Algunos han huido en desbandada hacia cualquier forma de evasión. Otros han preferido el exilio interno, esa ausencia patológica de toda lívido imaginable. Otros han sido víctimas del pánico y se han querido adentrar en las aguas profundas solo para entender que el poder grotesco de las olas los devuelve a la playa, revolcados y humillados por el vano intento. Pero hemos aprendido también que las miradas pueden alternarse entre la firme exigencia a la política, el severo juicio moral que nos merecen los traidores y la compasión de los que no soportan tanta presión. 

Nos hemos humanizado. Y a pesar del sufrimiento y la crueldad de la que hemos sido objeto, hay algo presente en nuestra contemporaneidad que nos hace mejores. Ahora valoramos más la vida, porque se nos ha vuelto frágil y azarosa. Apreciamos lo que somos porque ya no tenemos que inventar otro mérito que el inmenso esfuerzo de seguir sobreviviendo al totalitarismo criminal que nos tiene como sus principales enemigos.
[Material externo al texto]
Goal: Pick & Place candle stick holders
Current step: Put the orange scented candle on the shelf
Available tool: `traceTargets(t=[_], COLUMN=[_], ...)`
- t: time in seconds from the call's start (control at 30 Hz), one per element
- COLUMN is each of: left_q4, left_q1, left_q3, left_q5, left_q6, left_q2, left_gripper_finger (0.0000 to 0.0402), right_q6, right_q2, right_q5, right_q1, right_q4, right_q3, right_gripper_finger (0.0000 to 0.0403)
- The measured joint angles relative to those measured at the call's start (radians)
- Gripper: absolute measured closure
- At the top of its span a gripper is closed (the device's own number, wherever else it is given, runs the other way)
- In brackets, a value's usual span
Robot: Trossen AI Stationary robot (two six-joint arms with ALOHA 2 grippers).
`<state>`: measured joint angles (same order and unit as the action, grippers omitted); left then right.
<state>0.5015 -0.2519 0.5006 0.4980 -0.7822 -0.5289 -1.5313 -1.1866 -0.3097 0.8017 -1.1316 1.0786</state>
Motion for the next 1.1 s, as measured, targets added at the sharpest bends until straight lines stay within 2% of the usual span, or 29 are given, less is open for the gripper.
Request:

Ya no confiamos en la benevolencia de un tipo de gobierno que ofrece todo y que al final nos encadena a su fatal arbitrio. Somos víctimas seriales del estatismo y de su traición. Ahora, en medio de las ruinas de un país que fue emboscado y abatido, e insisto, traicionado por los que pasaban por ser “sus mejores”, tenemos más claro que lo mejor que nos puede pasar es intentar la fundación de una nueva relación donde el gobierno tenga un tamaño, un alcance y un poder totalmente limitados. 

La pobreza atroz nos ha recordado lo ingeniosos que somos. Esa sagacidad que nos hace imbatibles y capaces de resolvernos con lo que tenemos a la mano. Si las condiciones son excelentes somos capaces de mandar cohetes a la luna. Y si son adversas vendemos bollos de carne y chicharrón con la sonrisa de siempre. Hemos enterrado a nuestras víctimas, nos hemos acostumbrado a la dispersión y al dolor compartido a la distancia. Lloramos y reímos desde el altavoz y hemos aprendido a rezar y a encomendar a la divina providencia de Dios a propios y ajenos, colocando nuestras manos en un celular y pidiendo por los que a través de las redes sociales piden a gritos compañía y ayuda. Son tiempos para los pequeños gestos, aunque estemos tan débiles que en ellos se nos vaya la vida. Son veinte años en los que, entre el yunque y el martillo, nos hemos forjado para la verdadera cooperación y la proximidad a pesar de las distancias. Y la lentitud, insisto, nos muestra lo maravilloso de lo esencial, la familia, los amigos, y la esperanza de los jóvenes, que todos los días buscan esas pequeñas razones para la realización del amor y la vigencia de la esperanza.